### Problem details
Copy, from the material below, each line that contains the word "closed".

####################

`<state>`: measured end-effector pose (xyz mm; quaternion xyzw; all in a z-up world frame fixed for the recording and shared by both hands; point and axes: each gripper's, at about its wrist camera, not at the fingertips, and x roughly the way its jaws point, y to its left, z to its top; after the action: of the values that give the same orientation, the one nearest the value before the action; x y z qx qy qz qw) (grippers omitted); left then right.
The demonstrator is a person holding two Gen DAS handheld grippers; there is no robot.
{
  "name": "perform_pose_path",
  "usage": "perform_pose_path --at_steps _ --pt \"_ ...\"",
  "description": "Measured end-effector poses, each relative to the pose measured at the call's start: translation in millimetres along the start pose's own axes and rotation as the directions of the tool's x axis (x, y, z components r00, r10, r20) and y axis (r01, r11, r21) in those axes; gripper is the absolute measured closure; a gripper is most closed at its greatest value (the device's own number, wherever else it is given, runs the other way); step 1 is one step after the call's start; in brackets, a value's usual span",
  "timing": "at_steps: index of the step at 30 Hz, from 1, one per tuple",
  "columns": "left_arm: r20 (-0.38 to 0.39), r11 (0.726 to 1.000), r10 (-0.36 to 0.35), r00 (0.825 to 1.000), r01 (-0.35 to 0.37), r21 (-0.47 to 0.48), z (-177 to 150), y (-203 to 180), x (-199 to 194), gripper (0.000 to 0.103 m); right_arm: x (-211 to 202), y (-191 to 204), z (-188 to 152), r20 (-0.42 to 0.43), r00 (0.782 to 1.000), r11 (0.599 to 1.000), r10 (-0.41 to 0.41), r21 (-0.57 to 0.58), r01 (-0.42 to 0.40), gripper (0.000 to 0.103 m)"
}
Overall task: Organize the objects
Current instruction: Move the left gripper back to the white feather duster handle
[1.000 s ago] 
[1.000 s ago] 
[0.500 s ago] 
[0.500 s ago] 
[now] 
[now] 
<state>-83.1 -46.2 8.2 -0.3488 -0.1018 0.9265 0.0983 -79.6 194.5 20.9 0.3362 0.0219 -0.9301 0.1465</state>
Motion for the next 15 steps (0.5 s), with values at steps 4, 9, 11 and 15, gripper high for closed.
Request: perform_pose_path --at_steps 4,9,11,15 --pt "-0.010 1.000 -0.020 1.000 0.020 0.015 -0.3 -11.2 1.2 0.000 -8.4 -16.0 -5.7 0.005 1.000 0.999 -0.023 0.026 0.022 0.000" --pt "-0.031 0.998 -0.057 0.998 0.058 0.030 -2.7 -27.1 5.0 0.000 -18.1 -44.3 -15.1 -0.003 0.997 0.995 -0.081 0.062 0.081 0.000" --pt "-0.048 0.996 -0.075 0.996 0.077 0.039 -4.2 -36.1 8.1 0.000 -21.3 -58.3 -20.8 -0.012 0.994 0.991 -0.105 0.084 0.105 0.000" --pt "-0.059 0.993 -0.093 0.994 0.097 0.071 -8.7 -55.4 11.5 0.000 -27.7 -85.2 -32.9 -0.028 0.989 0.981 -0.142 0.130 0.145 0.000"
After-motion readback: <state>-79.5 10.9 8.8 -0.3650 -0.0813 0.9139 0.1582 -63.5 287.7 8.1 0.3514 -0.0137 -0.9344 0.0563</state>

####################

### Response
  "description": "Measured end-effector poses, each relative to the pose measured at the call's start: translation in millimetres along the start pose's own axes and rotation as the directions of the tool's x axis (x, y, z components r00, r10, r20) and y axis (r01, r11, r21) in those axes; gripper is the absolute measured closure; a gripper is most closed at its greatest value (the device's own number, wherever else it is given, runs the other way); step 1 is one step after the call's start; in brackets, a value's usual span",
Motion for the next 15 steps (0.5 s), with values at steps 4, 9, 11 and 15, gripper high for closed.

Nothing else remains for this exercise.